Secondly, for those looking for a thrill, this movie delivers. Not in the axe-murdering, flesh-eating, house-haunting kind of way—it’s something far more understated. Shyamalan is a master of dynamics, as this and every film of his before it can attest. He revels in the quiet spaces of his characters’ lives, making it all the more powerful and terrifying when those thrilling moments occur.
Whether it’s Lynn in The Sixth Sense walking away from the kitchen and returning two seconds later to find all the kitchen cabinets and drawers inexplicably opened; the spine-tingling home-footage of an alien walking past the window of a Brazilian birthday party in Signs; or Ivy holding out her hand for Lucius in The Village as the creature slowly comes into focus, these moments hit big in the hushed worlds they exist in.
And speaking of the creature in The Village—this is still one of the scariest, most imaginative and frankly coolest creature designs I’ve ever seen in a movie. Even today, eighteen years after its release and privy to every plot twist, I marvel at the cryptic elements at play in this movie. They’re perfect for that Halloween thrill without the gore.
In the Deep, Dark Woods
Finally, there can be no discussion of The Village without considering when it was written, filmed and released. Still living in the wake of the attacks on September 11, this film foraged its way into the deep, dark woods of the American psyche. We clung to fighting words like “the war on terror” and “rid the world of evil” without fully understanding who it was we were fighting.
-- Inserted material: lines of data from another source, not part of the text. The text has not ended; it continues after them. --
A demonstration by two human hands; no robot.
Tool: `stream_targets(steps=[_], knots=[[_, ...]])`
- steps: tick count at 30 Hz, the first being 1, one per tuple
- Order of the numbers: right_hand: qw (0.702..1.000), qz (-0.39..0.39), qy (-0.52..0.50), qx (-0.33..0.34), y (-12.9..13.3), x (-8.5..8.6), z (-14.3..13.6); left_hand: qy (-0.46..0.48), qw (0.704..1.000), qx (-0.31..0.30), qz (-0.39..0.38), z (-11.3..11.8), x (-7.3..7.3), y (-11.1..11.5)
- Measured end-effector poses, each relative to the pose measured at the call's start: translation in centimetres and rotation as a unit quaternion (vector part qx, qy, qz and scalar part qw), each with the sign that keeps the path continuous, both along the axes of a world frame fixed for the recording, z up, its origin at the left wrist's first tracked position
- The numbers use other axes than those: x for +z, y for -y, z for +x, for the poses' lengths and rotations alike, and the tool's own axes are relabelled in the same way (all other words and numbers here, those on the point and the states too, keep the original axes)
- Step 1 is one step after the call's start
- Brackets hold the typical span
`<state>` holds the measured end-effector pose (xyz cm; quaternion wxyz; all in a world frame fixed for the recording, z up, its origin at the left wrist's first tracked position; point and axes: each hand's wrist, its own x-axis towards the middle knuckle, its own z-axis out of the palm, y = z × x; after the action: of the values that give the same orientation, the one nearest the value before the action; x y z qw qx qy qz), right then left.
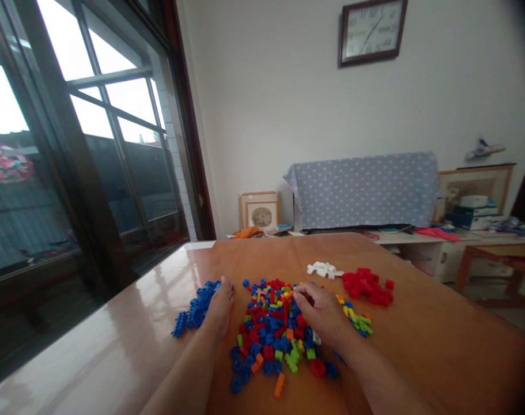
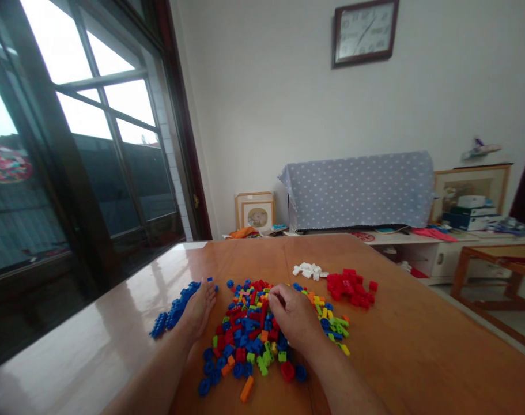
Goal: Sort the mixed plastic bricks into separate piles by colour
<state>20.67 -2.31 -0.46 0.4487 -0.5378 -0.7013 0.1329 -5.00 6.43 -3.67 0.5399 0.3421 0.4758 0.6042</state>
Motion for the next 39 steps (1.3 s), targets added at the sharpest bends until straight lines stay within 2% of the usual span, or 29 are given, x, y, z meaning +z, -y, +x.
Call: stream_targets(steps=[4, 8, 17, 21, 25, 34, 36, 39], knots=[[1.000, 0.005, -0.010, 0.001, 0.0, 0.2, 0.1, -0.006, 1.000, 0.010, -0.004, 0.3, 0.4, 0.1], [1.000, 0.012, -0.020, 0.006, 0.1, 0.4, 0.2, -0.012, 1.000, -0.006, -0.010, 0.3, 0.6, 0.0], [0.999, 0.019, -0.031, 0.010, 0.2, 0.6, 0.5, 0.015, 0.998, -0.033, -0.044, -0.1, -0.4, -1.4], [0.999, 0.023, -0.036, 0.013, 0.2, 0.6, 0.5, 0.004, 0.999, -0.017, -0.052, 0.3, 0.0, -1.8], [0.999, 0.025, -0.044, 0.013, 0.3, 0.7, 0.5, -0.010, 1.000, -0.008, -0.027, 1.1, 0.5, -2.5], [0.999, 0.025, -0.035, 0.005, 0.2, 1.1, 0.6, 0.023, 0.996, -0.088, -0.023, 3.5, 1.5, -4.8], [0.999, 0.023, -0.038, 0.003, 0.3, 1.1, 0.6, 0.007, 0.997, -0.078, -0.027, 3.5, 1.3, -5.2], [0.999, 0.024, -0.042, -0.002, 0.3, 1.1, 0.6, -0.025, 0.999, -0.028, 0.002, 3.2, 0.9, -5.6]])
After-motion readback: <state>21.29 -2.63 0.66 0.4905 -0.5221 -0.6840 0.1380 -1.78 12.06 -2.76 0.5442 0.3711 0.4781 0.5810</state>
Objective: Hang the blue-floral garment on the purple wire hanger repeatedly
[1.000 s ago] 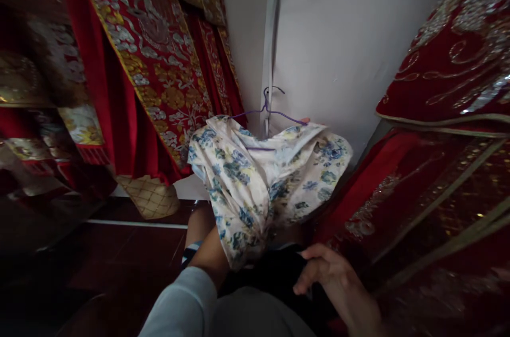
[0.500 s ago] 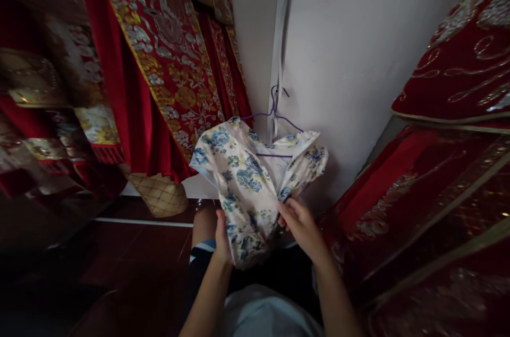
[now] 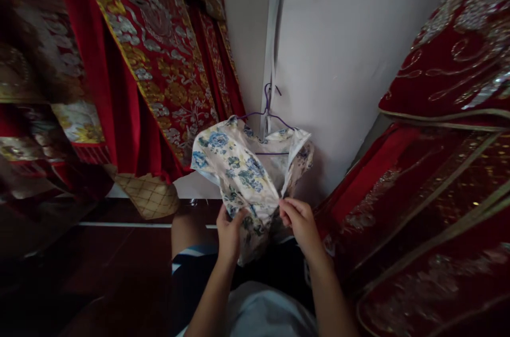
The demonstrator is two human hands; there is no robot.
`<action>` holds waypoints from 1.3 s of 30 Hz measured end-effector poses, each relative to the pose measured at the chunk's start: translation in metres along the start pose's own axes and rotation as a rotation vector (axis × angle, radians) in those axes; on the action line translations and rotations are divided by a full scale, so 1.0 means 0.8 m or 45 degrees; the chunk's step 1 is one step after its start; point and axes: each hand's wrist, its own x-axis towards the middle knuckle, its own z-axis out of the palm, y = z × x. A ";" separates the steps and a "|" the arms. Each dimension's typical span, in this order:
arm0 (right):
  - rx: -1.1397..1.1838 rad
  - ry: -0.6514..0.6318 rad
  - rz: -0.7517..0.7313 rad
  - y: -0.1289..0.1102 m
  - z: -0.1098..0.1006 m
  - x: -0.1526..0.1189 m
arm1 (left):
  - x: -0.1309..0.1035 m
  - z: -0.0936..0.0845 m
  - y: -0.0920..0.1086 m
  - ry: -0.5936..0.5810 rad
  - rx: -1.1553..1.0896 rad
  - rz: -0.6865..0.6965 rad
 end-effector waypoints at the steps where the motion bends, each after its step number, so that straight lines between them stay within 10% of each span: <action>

This led to a sweeping fear of the “other,” and an attachment to false stories perpetuated by everyone from strangers on the street to our highest elected officials. We were lost. And when people are that lost, vulnerable, angry and afraid—stories become very powerful.
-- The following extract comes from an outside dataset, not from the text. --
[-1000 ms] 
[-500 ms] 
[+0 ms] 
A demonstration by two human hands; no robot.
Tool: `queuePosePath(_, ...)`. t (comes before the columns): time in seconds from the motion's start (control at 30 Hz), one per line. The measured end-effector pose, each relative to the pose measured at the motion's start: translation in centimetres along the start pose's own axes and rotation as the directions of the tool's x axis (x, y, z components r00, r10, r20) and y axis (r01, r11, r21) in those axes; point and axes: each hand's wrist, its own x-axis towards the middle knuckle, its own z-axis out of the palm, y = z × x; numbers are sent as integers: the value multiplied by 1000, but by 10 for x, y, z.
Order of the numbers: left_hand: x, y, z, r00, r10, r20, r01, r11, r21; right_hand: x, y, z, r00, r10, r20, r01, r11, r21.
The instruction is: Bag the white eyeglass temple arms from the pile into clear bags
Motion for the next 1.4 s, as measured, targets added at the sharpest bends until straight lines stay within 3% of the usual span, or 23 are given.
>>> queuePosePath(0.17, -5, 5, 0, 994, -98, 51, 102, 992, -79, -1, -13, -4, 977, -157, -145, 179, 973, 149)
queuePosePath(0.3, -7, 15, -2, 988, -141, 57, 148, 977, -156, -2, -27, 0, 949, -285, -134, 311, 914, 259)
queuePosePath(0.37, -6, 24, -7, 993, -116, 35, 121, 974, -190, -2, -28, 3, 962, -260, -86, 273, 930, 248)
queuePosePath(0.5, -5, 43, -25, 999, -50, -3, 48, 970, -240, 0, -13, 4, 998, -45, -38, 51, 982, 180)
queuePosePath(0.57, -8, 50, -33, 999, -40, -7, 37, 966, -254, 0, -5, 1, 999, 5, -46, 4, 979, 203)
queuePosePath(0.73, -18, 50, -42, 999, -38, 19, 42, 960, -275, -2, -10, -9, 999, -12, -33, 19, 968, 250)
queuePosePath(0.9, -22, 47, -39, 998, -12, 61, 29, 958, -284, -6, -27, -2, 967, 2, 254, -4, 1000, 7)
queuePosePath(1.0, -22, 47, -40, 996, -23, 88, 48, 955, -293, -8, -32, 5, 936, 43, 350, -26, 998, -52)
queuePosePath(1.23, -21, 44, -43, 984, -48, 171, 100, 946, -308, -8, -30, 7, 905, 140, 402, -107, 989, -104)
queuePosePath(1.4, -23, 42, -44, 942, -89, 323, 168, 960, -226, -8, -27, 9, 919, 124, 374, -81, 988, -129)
Exploring this idea, Shyamalan creates a world wherein the Elders of the village (each broken and united by grief) orchestrate an elaborate story in an attempt to safeguard innocence and ward off the painful realities of the world. Their children, born into and fully adjusted to the stories they’ve been told, accept their reality without question, living day after day in fear of the looming creature in the woods and the townspeople beyond them—the “others.”
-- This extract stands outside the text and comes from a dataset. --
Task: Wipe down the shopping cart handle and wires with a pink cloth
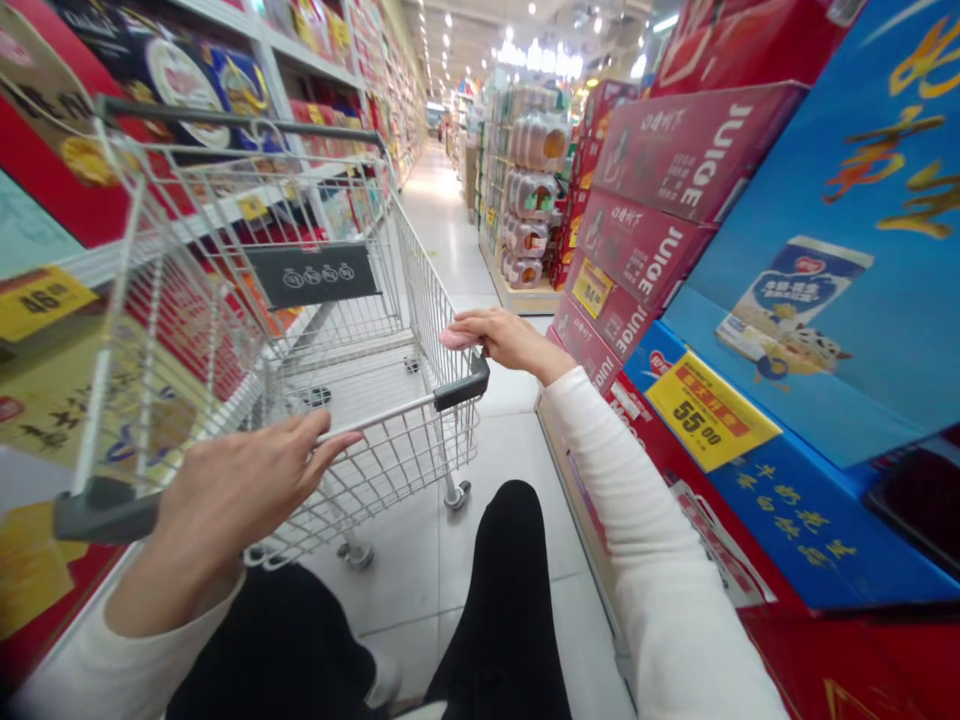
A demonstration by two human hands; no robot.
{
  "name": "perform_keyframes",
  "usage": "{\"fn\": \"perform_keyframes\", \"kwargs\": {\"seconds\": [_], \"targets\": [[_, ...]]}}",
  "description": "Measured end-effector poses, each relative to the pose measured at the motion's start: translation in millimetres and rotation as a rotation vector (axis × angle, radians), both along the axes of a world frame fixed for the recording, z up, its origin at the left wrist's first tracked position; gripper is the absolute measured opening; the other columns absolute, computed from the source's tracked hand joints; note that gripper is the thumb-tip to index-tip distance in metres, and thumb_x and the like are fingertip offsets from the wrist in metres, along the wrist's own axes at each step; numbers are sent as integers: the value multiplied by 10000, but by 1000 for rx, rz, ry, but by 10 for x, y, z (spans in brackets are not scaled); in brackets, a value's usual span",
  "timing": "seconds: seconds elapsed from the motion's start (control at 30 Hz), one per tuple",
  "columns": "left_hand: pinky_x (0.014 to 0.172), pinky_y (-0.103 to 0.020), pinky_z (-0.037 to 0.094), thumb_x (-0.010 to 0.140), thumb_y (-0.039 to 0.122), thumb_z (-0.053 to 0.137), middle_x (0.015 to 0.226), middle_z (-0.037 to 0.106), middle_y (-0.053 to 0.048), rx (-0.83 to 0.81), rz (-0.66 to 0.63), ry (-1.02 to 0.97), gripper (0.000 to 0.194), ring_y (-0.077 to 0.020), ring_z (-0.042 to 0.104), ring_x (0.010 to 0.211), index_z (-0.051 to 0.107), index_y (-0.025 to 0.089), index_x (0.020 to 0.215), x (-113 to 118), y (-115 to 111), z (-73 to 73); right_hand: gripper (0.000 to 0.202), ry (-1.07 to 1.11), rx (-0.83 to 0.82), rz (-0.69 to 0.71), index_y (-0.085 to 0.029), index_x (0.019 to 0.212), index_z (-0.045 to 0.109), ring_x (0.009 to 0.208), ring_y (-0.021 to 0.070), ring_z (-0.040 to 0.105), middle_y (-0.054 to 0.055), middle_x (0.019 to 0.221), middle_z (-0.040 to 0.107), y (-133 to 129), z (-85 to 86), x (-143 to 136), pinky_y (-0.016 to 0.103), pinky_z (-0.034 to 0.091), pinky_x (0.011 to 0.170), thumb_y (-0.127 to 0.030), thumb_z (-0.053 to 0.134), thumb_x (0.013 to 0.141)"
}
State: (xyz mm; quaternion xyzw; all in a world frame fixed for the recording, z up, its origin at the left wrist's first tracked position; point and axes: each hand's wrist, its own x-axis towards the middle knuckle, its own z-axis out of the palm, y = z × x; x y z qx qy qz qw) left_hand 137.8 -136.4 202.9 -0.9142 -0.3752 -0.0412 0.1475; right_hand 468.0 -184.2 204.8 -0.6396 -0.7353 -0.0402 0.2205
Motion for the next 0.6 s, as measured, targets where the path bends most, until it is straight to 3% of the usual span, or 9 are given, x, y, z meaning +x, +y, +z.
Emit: {"fn": "perform_keyframes", "kwargs": {"seconds": [0.13, 0.3, 0.4, 0.5, 0.6], "targets": [[562, -312, 312, 1023, 619, 348, 851, 748, -106, 33, 23, -20, 479, -284, 678, 654, 630, 242, 934, -8, 9, -32, 553, -31, 39, -19, -251, 1306, 679, 1149, 167, 658, 66, 1307, 677, -352, -6, -148, 368, 544, 1056, 30, 446, 891], [557, -320, 291, 1030, 612, 326, 853, 745, -109, 24, 39, -41, 488, -294, 685, 677, 624, 241, 923, -7, -8, -52, 521, -1, 140, -311, -243, 1317, 652, 1053, 221, 630, 104, 1211, 597, -731, -154, -714, 412, 591, 956, -22, 475, 880], [560, -330, 303, 1036, 603, 310, 898, 754, -118, 25, 34, -45, 496, -306, 699, 714, 631, 235, 945, 4, -14, -68, 485, 60, 276, -488, -173, 1334, 619, 1069, 263, 601, 152, 1204, 585, -677, -302, -1306, 461, 593, 940, -36, 421, 914], [567, -333, 314, 1040, 593, 291, 929, 759, -124, 31, 46, -40, 507, -304, 703, 726, 637, 230, 968, 6, -7, -89, 470, 126, 350, -393, -170, 1381, 584, 1104, 256, 583, 143, 1223, 599, -532, -454, -1842, 432, 591, 966, -65, 441, 946], [571, -327, 297, 1040, 599, 271, 929, 756, -125, 43, 38, -45, 524, -293, 701, 727, 637, 229, 979, -14, -1, -104, 439, 174, 446, -409, -227, 1381, 605, 1111, 247, 571, 125, 1241, 615, -462, -592, -1991, 427, 585, 978, -112, 453, 985]]}}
As the movie unfolds and tragedy strikes, the Elders learn that their way of life may not be the road to peace they hoped it would be. It’s only when the brave and blind Ivy Walker ventures into the woods seeking medicine for her dear Lucius, transcending every threat she’s been conditioned to fear, that they learn: it’s the pursuit of love, not fear, that will save them in the end.
#ReleaseTheVillageBluray
In 100 years, I’m not sure film scholars will be debating the politics of M. Night Shyamalan. Nor will they be talking about The Village on the same level they talk about Jaws.
But I’m hopeful that future generations who return to this film, removed from the feeble backlash, will reject all condescending notions of the “twist” ending, and call it what it is: creative storytelling. I’m hopeful it will stack high against the CGI landfill and live-action-what-have-yous of today.
And most of all, I’m hopeful that the Elders at the Walt Disney Company will get it together and finally give The Village its rightful Blu-ray release. If not, well, may this article be proof enough that this movie matters—if only to a small isolated community of fans.